I'm on quetiapine, and at first they worked really well. Now, they still work but I wake up like lots of times during the night and it takes me a while to get back to sleep. Plus, I always wake up at ridiculously early times on the morning Yes, thanks for the suggestions. I'm already supposed to be getting my meds changed anyway soon, so I'll suggest either of those
Think life is like a drug, when you are withdrawn you get depressed, when you get high you feel great (not to suggest you take drugs, not saying that at all).
Think life is like a drug, when you are withdrawn you get depressed, when you get high you feel great (not to suggest you take drugs, not saying that at all).
I don't think that applies to mental illness. Sometimes life is going great and you still feel like crap.
Today has been weird. Lectures and socialising mainly . It seems some of my coursemates do really want to include me . Although I've become aware of another issue: I have competition over a certain girl (and it looks likely at this stage I'll end up on the losing side )
Another thing, that I used to think it was a huge thing but after happening isn't:
bit of an irrelevant question, but if you're tagged in a photo, and it's still on review on your timeline, does it still appear in your newsfeed? on another note how is everybody ?
Today has been weird. Lectures and socialising mainly . It seems some of my coursemates do really want to include me . Although I've become aware of another issue: I have competition over a certain girl (and it looks likely at this stage I'll end up on the losing side )
[expand=Another thing, that I used to think it was a huge thing but after happening it isn't:]I got my first kiss! I'll admit it was only a quick peck on the cheek from that girl, but it feels like it didn't even happen! Not sure if it due to my decrease in feeling emotions over the last 12-15 months or if I'd really hyped it far too much .
Don't even know why I posted that really
yaay ( it was the most appropriate emoticon i could find lol)
bit of an irrelevant question, but if you're tagged in a photo, and it's still on review on your timeline, does it still appear in your newsfeed? on another note how is everybody ?
I think it could appear a part of an album on your newsfeed? But it shouldn't be on your timeline, nor on your "my photos"/"tagged photos"... If that makes sense?
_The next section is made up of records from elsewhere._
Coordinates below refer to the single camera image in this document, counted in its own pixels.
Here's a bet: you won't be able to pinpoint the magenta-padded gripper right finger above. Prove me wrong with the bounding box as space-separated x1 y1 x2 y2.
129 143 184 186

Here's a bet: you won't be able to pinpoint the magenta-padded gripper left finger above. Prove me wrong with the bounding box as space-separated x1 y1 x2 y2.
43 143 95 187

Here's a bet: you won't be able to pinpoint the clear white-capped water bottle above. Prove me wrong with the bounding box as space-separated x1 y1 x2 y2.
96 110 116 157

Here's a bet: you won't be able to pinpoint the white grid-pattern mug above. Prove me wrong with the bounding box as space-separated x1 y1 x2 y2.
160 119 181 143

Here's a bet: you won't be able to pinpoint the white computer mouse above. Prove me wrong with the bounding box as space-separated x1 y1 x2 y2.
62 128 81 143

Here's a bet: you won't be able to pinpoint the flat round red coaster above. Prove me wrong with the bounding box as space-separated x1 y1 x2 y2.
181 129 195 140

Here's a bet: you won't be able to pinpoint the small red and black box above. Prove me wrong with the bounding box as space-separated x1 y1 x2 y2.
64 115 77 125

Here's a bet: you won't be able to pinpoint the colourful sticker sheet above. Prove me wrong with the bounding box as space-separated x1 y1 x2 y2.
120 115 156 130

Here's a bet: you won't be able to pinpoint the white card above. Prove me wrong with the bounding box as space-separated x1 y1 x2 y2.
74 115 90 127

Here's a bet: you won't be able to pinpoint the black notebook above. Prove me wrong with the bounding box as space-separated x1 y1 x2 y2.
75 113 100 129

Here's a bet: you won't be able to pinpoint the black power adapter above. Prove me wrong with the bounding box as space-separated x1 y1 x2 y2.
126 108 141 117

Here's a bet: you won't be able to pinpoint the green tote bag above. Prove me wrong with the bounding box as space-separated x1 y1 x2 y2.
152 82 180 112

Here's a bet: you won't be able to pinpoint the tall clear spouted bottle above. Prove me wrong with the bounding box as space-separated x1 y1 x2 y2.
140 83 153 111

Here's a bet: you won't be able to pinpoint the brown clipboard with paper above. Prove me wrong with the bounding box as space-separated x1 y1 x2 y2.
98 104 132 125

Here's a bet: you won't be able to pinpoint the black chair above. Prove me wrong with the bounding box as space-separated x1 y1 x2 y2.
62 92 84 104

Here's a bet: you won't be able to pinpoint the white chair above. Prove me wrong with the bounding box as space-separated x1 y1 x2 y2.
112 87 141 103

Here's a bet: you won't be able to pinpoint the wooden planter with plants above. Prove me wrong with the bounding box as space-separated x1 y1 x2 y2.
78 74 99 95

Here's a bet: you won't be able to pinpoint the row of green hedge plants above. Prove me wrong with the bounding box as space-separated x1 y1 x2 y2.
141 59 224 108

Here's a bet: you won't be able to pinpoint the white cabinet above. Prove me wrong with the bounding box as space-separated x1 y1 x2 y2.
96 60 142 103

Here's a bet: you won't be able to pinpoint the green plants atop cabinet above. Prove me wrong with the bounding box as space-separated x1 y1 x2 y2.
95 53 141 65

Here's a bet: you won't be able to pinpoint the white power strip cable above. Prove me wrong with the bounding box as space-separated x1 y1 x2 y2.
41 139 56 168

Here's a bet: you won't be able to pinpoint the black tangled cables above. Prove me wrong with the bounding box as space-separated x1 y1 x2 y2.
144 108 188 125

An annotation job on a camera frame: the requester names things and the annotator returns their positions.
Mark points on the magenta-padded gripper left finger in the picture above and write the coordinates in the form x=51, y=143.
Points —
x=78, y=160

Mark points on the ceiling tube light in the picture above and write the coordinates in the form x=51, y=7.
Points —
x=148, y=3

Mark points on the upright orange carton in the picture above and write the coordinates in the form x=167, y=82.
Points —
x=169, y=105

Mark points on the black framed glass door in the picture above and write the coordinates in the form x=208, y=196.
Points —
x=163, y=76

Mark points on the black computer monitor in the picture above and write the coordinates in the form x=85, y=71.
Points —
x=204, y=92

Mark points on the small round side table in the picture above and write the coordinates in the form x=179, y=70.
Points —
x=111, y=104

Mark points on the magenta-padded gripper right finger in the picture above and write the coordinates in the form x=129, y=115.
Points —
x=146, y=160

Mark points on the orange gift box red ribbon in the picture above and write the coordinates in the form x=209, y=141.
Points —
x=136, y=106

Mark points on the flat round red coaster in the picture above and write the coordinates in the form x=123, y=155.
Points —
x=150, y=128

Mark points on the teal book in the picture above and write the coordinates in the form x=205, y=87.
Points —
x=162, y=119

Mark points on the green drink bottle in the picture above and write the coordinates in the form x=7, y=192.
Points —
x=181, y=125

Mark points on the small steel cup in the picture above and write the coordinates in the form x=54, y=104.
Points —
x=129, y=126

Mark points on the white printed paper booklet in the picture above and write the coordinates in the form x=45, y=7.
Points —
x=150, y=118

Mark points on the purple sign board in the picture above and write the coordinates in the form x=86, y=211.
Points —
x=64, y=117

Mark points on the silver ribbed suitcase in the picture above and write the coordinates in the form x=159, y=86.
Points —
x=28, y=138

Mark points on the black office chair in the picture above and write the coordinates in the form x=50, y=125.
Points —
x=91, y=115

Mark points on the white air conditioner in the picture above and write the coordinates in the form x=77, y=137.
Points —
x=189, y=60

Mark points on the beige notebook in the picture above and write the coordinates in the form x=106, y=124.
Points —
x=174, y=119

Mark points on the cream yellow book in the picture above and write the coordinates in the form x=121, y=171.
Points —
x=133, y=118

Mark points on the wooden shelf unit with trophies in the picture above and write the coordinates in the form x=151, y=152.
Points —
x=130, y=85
I'm new here, so sorry if its weird just randomly posting in here, but I just wanted to say hi And, if anyone has advice to get over this terrible day I'm having I'll appreciate it? (I've been diagnosed with Bipolar Disorder, so I think I'm having a really bad depressive episode today.)
Hey there. I also suffer from bi polar disorder(manic depression) along with a list of other mental health issues. So if you ever need a chat- I'm here for you.
I'm having major regrets about so many things I did. Mostly about my university courses - I did what I was interested in and then what would put me at an advantage when applying for my dream job. The chance of getting that job is now pretty much zero. I'm good with my hands, I can work out how to fix stuff, my mum's always getting me to paint/tile/other DIY things whenever I go round her's and my wife always gets me to do things when they need fixing here too. I'm not good at academics. I wish I'd done like an apprenticeship or something with useful skills.
I'm gonna apply for jobs and I know all I'm going to get will be fast food jobs, I got into tens of thousands of pounds debt just to work in Mcdonald's.
Sorry for the rant, this has been bothering me ever since the reality hit me and I decided to actually apply for jobs.
How're you? Are you feeling any better than earlier?